Interesting article, Mel.  I've had the usual suspects, nothing exotic.  Not real fond of goat cheese.


----------



## CharlieD (Jul 31, 2012)

Hoot said:


> ...Never occurred to me to try pig milk. ....


 
Well, even if you did, chances are you would not be able to get much if any and that at chance to loose your hand or a whole arm. Pigs jaw is incredible crushing machne, much stronger of that than a dog, and much more vishes than a mean pitbull animal, you really don't want to take your chances. Unless you can become really mean and tight that animal and abuse, but than you have to deal with even more vishea animal by the name of PITA.... 

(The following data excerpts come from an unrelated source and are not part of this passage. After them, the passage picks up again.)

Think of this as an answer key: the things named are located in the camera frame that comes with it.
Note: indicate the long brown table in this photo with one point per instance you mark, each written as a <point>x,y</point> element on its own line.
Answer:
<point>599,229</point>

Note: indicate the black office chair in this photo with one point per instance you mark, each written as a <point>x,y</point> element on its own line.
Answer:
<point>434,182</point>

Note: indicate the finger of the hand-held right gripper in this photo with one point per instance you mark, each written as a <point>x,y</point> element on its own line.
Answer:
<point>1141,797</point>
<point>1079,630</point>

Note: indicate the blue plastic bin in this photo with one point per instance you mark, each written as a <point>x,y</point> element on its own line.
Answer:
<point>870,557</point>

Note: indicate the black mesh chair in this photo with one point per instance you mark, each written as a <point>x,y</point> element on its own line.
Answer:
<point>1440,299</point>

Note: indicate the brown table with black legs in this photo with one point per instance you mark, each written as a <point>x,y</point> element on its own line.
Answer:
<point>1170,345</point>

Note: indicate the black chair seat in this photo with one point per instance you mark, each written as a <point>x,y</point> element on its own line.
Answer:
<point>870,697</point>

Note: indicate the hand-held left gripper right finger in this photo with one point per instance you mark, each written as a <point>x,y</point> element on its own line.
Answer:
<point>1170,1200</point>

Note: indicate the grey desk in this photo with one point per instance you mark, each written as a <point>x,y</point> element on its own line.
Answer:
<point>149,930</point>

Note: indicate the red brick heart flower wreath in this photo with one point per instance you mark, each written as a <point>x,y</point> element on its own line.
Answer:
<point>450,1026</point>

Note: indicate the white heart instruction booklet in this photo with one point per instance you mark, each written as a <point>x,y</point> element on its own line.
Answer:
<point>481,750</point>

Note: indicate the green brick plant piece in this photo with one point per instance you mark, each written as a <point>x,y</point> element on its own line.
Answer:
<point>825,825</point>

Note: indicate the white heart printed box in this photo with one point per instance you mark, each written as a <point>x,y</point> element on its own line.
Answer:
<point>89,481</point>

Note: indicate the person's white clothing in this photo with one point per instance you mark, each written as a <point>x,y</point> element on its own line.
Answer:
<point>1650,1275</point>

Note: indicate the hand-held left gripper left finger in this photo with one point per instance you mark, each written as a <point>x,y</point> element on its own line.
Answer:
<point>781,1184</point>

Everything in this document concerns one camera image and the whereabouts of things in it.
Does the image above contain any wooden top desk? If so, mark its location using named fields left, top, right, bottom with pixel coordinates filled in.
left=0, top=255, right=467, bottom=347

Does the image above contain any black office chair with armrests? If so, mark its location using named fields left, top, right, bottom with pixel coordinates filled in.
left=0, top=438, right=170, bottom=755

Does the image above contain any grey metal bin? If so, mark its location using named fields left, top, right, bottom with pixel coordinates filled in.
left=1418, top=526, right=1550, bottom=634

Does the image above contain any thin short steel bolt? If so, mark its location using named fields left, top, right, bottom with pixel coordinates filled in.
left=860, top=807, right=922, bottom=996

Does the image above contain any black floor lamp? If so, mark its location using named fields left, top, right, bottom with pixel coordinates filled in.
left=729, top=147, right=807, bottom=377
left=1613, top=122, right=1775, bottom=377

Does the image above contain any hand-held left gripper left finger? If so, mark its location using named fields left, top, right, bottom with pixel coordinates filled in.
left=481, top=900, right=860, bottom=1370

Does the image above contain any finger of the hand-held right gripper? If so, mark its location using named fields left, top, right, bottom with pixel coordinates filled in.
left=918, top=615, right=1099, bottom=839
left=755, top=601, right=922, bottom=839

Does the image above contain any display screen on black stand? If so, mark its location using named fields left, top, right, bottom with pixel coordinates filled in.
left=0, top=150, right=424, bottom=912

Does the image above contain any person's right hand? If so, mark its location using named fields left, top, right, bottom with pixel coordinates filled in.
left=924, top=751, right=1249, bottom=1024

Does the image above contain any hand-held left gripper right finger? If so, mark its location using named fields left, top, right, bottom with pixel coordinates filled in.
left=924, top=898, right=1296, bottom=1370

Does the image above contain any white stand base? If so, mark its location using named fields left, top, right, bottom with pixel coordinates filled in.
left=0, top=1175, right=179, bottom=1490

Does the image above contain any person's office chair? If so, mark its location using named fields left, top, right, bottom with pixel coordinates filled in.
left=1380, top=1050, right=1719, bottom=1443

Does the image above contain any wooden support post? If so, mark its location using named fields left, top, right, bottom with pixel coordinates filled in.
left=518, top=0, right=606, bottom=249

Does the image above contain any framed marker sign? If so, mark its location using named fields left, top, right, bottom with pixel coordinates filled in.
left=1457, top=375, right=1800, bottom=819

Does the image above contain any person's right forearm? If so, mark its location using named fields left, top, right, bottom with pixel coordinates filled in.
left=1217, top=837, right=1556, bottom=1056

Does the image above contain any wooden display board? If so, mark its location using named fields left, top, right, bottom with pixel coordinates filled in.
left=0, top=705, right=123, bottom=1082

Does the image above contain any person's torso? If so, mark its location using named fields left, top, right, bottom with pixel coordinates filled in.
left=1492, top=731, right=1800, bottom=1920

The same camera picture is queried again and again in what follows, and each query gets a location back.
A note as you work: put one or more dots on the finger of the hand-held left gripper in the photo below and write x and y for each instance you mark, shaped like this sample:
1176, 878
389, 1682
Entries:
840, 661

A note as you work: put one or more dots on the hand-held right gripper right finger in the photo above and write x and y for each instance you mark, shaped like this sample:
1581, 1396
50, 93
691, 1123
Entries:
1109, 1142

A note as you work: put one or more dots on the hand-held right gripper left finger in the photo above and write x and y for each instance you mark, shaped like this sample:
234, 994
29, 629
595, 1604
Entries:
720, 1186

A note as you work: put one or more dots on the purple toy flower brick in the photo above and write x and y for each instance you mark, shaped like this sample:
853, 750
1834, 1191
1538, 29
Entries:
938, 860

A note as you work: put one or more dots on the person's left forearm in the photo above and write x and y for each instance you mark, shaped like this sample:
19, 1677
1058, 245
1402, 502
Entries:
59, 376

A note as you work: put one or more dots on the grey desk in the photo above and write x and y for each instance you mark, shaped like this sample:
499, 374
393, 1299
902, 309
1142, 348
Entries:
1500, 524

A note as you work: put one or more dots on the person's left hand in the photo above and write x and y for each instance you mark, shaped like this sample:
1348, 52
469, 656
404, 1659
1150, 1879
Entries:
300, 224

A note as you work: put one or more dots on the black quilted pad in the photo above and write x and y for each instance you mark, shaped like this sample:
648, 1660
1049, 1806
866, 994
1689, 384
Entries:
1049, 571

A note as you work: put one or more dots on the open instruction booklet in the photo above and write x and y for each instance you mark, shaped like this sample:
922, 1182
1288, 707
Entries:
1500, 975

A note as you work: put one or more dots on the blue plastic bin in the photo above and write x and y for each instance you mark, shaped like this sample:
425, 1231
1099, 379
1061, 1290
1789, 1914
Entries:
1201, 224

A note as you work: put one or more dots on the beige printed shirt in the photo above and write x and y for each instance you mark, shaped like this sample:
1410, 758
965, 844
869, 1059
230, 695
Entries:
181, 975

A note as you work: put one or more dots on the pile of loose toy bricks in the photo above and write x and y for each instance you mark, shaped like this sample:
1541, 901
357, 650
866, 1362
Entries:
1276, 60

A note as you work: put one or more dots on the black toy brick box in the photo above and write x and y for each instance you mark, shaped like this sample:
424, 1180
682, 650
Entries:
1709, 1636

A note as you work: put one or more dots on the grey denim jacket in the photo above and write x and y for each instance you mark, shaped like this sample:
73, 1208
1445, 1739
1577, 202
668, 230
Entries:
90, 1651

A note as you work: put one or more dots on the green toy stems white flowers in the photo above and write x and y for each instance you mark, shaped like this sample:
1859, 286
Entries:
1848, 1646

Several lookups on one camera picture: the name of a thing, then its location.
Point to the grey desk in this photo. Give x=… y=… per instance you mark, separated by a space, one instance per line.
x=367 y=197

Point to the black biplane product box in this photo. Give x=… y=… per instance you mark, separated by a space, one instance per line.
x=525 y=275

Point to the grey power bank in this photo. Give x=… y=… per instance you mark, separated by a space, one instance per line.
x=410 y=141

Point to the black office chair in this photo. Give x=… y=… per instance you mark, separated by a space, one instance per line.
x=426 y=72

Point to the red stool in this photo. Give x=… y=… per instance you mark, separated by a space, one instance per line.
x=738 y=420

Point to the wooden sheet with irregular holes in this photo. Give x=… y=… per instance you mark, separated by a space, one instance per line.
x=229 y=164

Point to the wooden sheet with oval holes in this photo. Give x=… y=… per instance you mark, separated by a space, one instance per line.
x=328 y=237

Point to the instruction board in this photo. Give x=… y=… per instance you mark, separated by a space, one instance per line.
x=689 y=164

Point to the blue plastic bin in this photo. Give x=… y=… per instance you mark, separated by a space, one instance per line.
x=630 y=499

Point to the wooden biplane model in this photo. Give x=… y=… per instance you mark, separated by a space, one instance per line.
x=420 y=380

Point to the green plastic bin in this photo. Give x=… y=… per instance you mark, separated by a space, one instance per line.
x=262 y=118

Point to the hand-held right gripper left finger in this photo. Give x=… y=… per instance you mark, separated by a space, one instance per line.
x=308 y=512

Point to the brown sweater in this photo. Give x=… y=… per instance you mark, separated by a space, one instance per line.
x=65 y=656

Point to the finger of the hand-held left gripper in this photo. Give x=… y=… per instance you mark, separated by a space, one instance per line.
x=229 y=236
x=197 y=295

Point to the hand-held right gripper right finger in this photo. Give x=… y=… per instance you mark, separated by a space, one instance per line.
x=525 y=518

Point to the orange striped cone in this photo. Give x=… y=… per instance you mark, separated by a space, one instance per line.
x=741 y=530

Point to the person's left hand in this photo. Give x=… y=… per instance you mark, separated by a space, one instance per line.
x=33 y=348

As far as milk, I love raw goat milk, well processed too. I think it is the best milk ever, Kumis or Kumus, however it is spelled is really sour and reminded me of sour milk or even butter milk or something in between. Never had sheep milk or any other ones for that matter, but love cheeses, sheep, goat Buffalo. Yum.


----------



## Dawgluver (Jul 31, 2012)

CharlieD said:
			
		

> Well, even if you did, chances are you would not be able to get much if any and that at chance to loose your hand or a whole arm. Pigs jaw is incredible crushing machne, much stronger of that than a dog, and much more vishes than a mean pitbull animal, you really don't want to take your chances. Unless you can become really mean and tight that animal and abuse, but than you have to deal with even more vishea animal by the name of PITA....
> 
> As far as milk, I love raw goat milk, well processed too. I think it is the best milk ever, Kumis or Kumus, however it is spelled is really sour and reminded me of sour milk or even butter milk or something in between. Never had sheep milk or any other ones for that matter, but love cheeses, sheep, goat Buffalo. Yum.



  The guy in the article had to sneak up on a sleeping sow, quickly squeeze a teat, then run away.  He was able to get only a small amount of pig milk.


----------



## Margi Cintrano (Jul 31, 2012)

*Goat & Ewe & Lactose Intolerant to Bovine*

Interesting Topic ... Thanks for posting ...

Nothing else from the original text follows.